Nothing outside the range is to be copied. From the entries below, reproduce exactly the lines starting at the one with "How far is the" and ending at the one with "(362, 64): 3.35", without pictures.

[Collected data entries]
---*---

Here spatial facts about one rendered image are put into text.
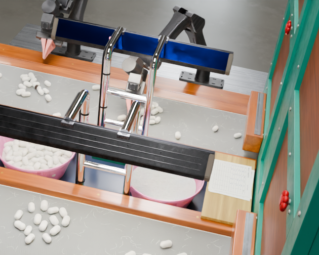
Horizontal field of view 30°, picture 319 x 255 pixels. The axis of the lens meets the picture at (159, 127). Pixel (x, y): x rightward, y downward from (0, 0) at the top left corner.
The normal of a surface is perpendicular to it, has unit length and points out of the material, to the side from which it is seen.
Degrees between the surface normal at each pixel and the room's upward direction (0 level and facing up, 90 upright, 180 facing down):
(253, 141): 90
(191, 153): 58
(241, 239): 0
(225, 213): 0
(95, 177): 0
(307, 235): 90
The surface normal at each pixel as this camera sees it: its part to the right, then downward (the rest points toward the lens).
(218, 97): 0.12, -0.80
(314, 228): -0.18, 0.56
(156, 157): -0.09, 0.04
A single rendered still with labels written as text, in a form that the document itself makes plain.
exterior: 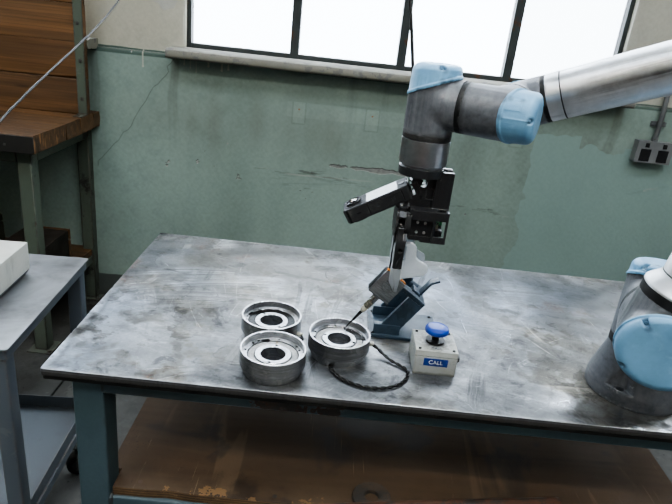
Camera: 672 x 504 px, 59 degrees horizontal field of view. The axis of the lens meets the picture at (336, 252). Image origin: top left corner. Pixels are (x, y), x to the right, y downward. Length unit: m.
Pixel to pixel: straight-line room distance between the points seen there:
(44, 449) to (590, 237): 2.25
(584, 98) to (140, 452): 0.97
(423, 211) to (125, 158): 1.96
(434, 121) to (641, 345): 0.41
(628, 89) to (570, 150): 1.74
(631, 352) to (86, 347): 0.81
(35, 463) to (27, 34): 1.62
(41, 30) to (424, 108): 1.98
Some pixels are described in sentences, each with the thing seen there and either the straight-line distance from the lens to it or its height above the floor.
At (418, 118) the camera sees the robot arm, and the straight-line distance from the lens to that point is 0.89.
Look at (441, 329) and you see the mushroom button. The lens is 1.00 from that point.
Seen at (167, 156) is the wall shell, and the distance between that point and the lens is 2.67.
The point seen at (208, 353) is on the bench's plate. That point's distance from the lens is 1.01.
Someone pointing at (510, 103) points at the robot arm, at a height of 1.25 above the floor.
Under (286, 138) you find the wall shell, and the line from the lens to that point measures 2.55.
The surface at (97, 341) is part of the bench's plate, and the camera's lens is 1.06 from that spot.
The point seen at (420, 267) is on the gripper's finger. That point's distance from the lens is 0.97.
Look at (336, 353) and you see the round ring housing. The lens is 0.97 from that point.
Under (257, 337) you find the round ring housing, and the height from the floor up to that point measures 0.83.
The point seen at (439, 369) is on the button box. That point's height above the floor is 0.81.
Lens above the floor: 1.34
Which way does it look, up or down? 22 degrees down
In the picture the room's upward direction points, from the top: 6 degrees clockwise
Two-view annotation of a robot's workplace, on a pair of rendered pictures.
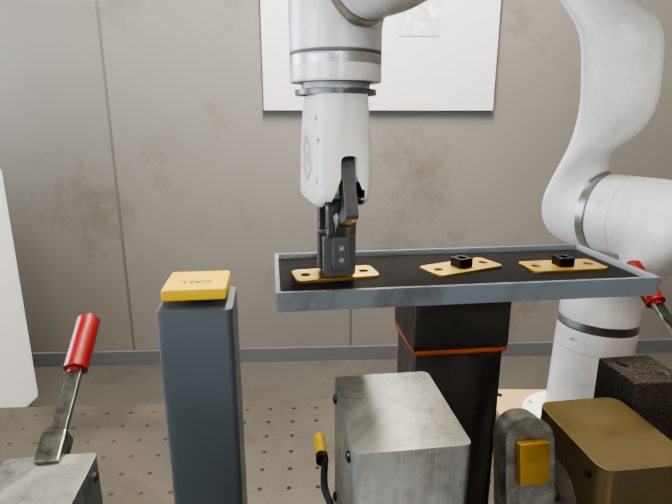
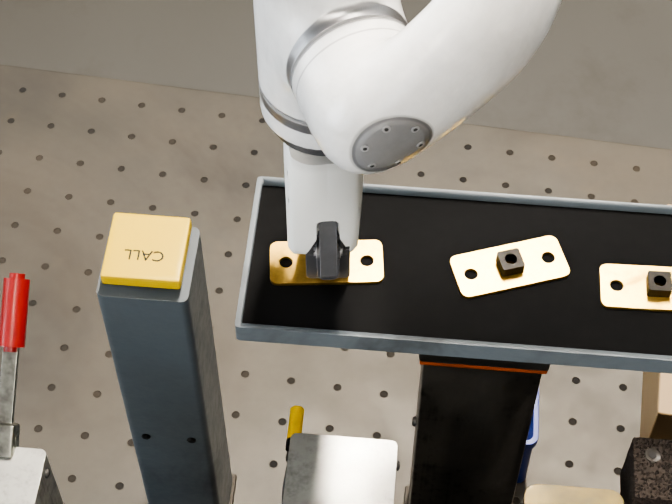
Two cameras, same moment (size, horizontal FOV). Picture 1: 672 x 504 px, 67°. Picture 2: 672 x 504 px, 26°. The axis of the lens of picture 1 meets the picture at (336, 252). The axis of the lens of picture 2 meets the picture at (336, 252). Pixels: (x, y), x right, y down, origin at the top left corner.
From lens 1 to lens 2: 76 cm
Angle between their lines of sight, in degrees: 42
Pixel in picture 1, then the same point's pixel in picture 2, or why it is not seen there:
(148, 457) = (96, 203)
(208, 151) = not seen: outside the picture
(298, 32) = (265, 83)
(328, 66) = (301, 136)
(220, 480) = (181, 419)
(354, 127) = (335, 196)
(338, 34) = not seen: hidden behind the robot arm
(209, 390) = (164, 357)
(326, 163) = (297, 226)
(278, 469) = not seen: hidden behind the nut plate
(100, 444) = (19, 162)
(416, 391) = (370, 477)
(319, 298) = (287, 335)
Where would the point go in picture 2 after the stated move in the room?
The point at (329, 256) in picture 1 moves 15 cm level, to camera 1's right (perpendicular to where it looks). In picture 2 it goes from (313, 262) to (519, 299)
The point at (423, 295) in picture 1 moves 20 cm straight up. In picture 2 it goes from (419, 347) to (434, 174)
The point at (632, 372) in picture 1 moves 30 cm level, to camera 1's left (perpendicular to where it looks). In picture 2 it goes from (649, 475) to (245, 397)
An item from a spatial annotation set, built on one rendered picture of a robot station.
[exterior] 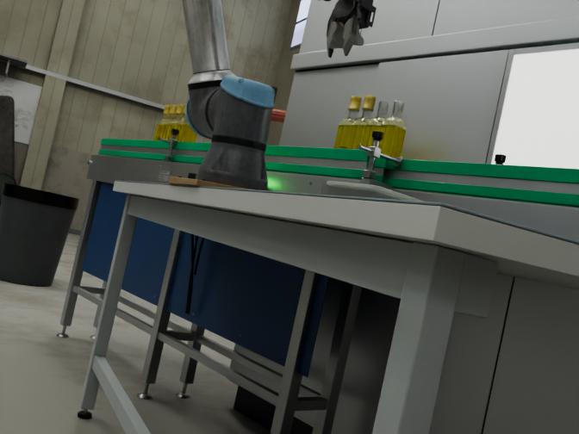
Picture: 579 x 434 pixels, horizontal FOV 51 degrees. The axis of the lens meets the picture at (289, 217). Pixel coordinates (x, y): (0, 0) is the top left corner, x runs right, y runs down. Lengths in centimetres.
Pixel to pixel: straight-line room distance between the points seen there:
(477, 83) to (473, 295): 123
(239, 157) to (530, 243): 74
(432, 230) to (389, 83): 150
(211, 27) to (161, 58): 916
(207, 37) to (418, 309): 93
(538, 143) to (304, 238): 96
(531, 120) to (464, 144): 19
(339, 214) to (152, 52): 991
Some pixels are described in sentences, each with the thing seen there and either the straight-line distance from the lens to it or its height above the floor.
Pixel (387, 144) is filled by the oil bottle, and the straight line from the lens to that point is 175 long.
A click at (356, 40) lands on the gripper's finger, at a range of 160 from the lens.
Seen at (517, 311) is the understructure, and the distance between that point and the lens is 165.
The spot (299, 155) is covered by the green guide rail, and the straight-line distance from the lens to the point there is 183.
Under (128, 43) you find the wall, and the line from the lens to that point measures 1048.
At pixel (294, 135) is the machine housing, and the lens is 233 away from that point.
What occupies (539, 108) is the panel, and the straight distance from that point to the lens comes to 171.
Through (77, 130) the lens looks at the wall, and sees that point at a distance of 1016.
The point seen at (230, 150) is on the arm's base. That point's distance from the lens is 124.
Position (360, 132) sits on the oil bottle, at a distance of 183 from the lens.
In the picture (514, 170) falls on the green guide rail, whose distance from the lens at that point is 149.
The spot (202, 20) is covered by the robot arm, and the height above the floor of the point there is 111.
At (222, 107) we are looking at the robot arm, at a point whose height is 92.
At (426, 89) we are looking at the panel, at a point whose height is 122.
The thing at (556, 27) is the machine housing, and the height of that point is 137.
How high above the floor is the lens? 69
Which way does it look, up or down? 2 degrees up
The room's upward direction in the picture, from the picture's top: 12 degrees clockwise
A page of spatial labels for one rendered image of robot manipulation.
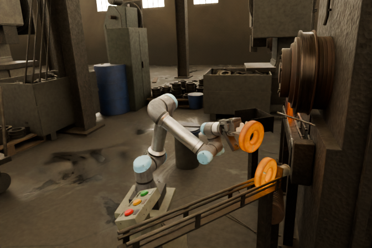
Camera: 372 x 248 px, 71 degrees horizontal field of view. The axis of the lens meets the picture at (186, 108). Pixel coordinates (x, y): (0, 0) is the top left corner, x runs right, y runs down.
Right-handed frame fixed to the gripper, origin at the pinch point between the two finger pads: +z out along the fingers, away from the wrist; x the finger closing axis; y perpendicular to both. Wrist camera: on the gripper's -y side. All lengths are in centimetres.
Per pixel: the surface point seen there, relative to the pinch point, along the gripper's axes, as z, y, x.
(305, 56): 16.4, 31.4, 29.0
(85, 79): -305, 73, 15
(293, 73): 8.9, 24.3, 28.7
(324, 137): 22.7, -7.0, 22.8
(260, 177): 7.0, -18.6, -7.2
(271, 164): 7.2, -15.2, 1.7
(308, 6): -105, 115, 277
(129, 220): -22, -24, -59
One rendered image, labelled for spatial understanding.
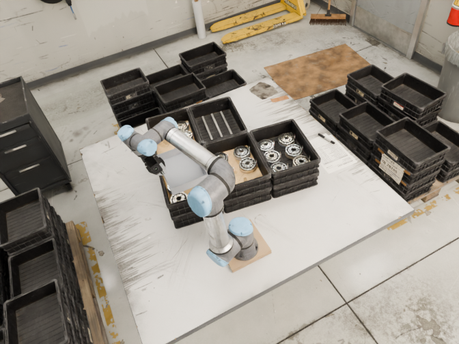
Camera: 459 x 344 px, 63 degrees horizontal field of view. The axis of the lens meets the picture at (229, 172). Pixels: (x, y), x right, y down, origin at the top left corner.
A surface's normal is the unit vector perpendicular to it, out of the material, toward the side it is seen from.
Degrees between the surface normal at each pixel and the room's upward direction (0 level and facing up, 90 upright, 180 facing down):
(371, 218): 0
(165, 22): 90
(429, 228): 0
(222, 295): 0
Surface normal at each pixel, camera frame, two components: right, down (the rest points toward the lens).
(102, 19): 0.44, 0.63
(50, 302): -0.11, -0.67
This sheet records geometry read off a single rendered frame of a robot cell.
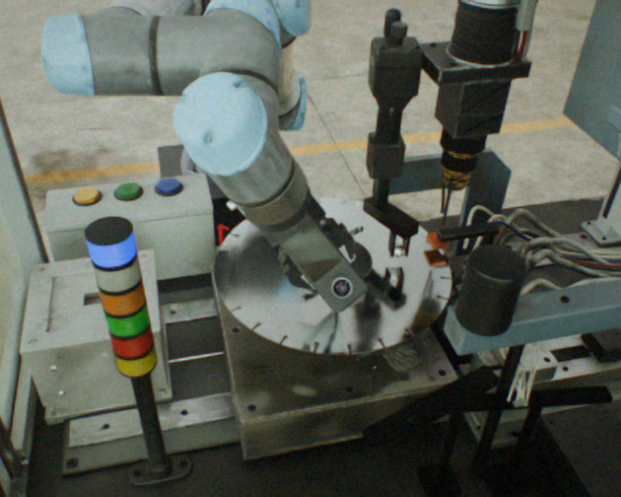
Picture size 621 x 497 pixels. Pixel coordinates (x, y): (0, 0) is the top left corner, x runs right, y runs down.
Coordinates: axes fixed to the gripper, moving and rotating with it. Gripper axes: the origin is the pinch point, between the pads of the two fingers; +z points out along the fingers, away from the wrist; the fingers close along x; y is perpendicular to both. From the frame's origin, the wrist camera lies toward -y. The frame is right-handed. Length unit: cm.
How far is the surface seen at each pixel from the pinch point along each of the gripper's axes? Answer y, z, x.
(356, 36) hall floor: 257, 235, -107
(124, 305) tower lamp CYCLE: 1.5, -21.1, 18.7
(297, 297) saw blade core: 2.8, 1.8, 5.5
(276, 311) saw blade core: 2.0, -0.1, 8.5
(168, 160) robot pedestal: 71, 36, 14
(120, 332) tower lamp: 1.2, -18.1, 21.4
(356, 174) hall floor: 123, 165, -37
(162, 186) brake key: 41.2, 10.5, 14.6
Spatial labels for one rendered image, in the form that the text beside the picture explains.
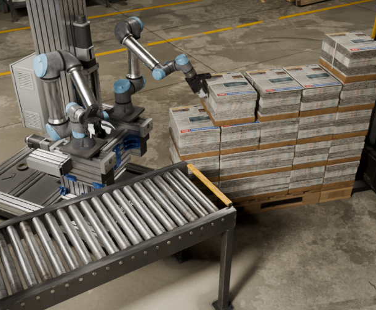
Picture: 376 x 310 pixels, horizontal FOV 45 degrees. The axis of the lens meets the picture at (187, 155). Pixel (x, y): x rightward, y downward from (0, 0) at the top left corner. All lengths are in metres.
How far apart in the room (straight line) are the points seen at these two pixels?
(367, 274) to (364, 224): 0.51
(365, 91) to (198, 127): 1.22
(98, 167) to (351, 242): 1.92
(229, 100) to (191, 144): 0.39
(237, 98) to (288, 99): 0.38
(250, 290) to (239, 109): 1.20
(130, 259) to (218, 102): 1.26
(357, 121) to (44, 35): 2.26
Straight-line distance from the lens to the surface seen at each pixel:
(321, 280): 3.27
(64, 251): 2.28
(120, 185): 2.62
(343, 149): 3.64
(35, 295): 2.15
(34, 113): 3.25
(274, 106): 3.15
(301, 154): 3.48
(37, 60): 2.62
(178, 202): 2.47
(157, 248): 2.26
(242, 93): 3.04
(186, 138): 3.05
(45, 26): 2.94
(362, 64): 3.35
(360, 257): 3.50
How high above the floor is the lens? 2.38
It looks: 34 degrees down
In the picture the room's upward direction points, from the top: straight up
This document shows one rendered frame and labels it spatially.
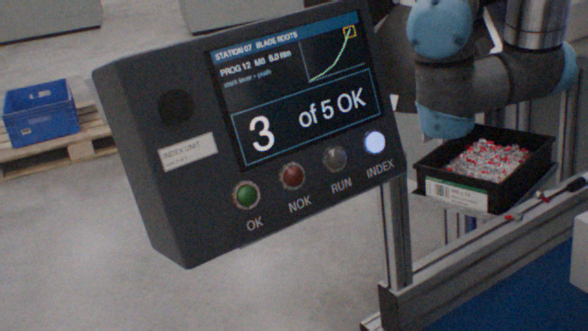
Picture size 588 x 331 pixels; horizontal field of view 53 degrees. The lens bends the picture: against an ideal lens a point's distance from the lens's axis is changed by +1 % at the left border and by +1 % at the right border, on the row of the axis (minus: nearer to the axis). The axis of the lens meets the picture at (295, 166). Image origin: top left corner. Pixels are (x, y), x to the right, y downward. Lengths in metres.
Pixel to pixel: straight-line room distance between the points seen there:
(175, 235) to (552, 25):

---*---

• **Result of the exercise**
How far is the surface seen at each pixel from the pinch point along each of the gripper's axes? Answer y, z, x.
(356, 36) hall floor: 257, 235, -107
(124, 305) tower lamp CYCLE: 1.5, -21.1, 18.7
(297, 297) saw blade core: 2.8, 1.8, 5.5
(276, 311) saw blade core: 2.0, -0.1, 8.5
(168, 160) robot pedestal: 71, 36, 14
(120, 332) tower lamp: 1.2, -18.1, 21.4
(356, 174) hall floor: 123, 165, -37
(162, 186) brake key: 41.2, 10.5, 14.6
Spatial labels for one rendered image, in the form that the text beside the picture explains.
Picture: 376 x 310 pixels, horizontal FOV 45 degrees. The axis of the lens meets the picture at (187, 155). Pixel (x, y): x rightward, y downward from (0, 0) at the top left corner. All lengths are in metres.
How far apart in the room (straight line) are the points seen at these two pixels?
(367, 274) to (364, 224): 0.51
(365, 91) to (198, 127): 1.22
(98, 167) to (351, 242): 1.92
(229, 100) to (191, 144): 0.39
(237, 98) to (288, 99): 0.38
(250, 290) to (239, 109): 1.20
(130, 259) to (218, 102): 1.26
(357, 121) to (44, 35): 2.26
Straight-line distance from the lens to the surface seen at each pixel:
(321, 280): 3.27
(64, 251): 2.28
(120, 185): 2.62
(343, 149): 3.64
(35, 295): 2.15
(34, 113): 3.25
(274, 106): 3.15
(301, 154): 3.48
(37, 60): 2.62
(178, 202): 2.47
(157, 248): 2.26
(242, 93): 3.04
(186, 138): 3.05
(45, 26): 2.94
(362, 64): 3.35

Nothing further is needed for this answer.